= Diaphragm valve =

Flow control device

Rubber-lined diaphragm valve

A diaphragm valve, or membrane valve, consists of a valve body with two or more ports, a flexible diaphragm, and a weir, saddle, or seat upon which the diaphragm closes the valve. The valve body may be constructed from plastic, metal or other materials depending on the intended use.

==Categories==

There are two main categories of diaphragm valves: One type seals over a weir, or saddle, and the other (sometimes called a full-bore or straight-through valve) seals over a seat. In general, straight-through diaphragm valves are used in on-off applications and weir-type diaphragm valves are used for control or throttling applications. While diaphragm valves usually come in two-port forms (2/2-way diaphragm valve), they can also come with three ports (3/2-way diaphragm valves, also called T-valves) and more (so called block-valves). When more than three ports are included, they generally require more than one diaphragm seat; however, special dual actuators can handle more ports with one membrane.

Diaphragm valves can be manual or automated. Automated diaphragm valves may use pneumatic, hydraulic or electric actuators along with accessories such as solenoid valves, limit switches and positioners.

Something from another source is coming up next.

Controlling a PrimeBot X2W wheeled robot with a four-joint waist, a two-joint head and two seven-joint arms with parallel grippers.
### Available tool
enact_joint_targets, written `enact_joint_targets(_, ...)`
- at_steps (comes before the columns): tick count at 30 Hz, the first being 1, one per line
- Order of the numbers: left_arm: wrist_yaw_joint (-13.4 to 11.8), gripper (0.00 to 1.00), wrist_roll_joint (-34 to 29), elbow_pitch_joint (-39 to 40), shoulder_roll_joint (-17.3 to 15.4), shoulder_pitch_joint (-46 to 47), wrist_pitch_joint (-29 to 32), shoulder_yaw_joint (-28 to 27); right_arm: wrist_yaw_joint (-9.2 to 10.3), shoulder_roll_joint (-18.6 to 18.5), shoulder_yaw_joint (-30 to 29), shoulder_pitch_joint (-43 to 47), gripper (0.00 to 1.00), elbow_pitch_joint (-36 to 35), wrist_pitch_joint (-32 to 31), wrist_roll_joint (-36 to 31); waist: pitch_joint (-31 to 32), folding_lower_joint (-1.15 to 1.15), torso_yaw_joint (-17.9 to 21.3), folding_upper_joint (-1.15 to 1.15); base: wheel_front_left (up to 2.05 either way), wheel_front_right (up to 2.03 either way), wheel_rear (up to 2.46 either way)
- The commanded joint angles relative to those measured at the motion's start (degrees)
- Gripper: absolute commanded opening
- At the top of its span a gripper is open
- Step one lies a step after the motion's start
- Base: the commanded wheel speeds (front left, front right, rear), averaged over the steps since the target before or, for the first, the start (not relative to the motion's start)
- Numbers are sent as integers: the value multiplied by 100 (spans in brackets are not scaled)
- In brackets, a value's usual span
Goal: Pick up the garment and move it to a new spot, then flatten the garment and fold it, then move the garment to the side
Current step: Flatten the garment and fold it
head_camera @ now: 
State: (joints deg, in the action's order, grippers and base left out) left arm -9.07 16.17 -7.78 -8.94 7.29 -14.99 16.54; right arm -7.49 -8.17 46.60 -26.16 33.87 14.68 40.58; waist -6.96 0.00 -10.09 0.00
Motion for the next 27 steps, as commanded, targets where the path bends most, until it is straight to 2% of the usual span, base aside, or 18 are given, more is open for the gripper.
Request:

In addition to the well-known two-way shut-off and throttling diaphragm valves, other types include the three-way zero-deadleg valve, the sterile access port, the block and bleed valve, the valbow and the tank-bottom valve.

== Valve body ==
Many diaphragm valve body dimensions follow the Manufacturers Standardization Society MSS SP-88 However, most non-diaphragm valves used in industrial applications are built to the ANSI/ASME B16.10 standard. standard. The different standards makes it difficult to use diaphragm valves as an alternative to most other industrial valves. Some manufacturers offer diaphragm valves that conform to ANSI B16.10 standards thereby making these diaphragm valves interchangeable with most solid wedge, double disc, and resilient wedge gate valves as well as short pattern plug and ball valves.

== Actuators ==

Diaphragm valves can be controlled by various types of actuators e.g. manual, pneumatic, hydraulic, electric etc. The most common diaphragm valves use pneumatic actuators; in this type of valve, air pressure is applied through a pilot valve into the actuator which in turn raises the diaphragm and opens the valve. This type of valve is one of the more common valves used in operations where valve speed is a necessity.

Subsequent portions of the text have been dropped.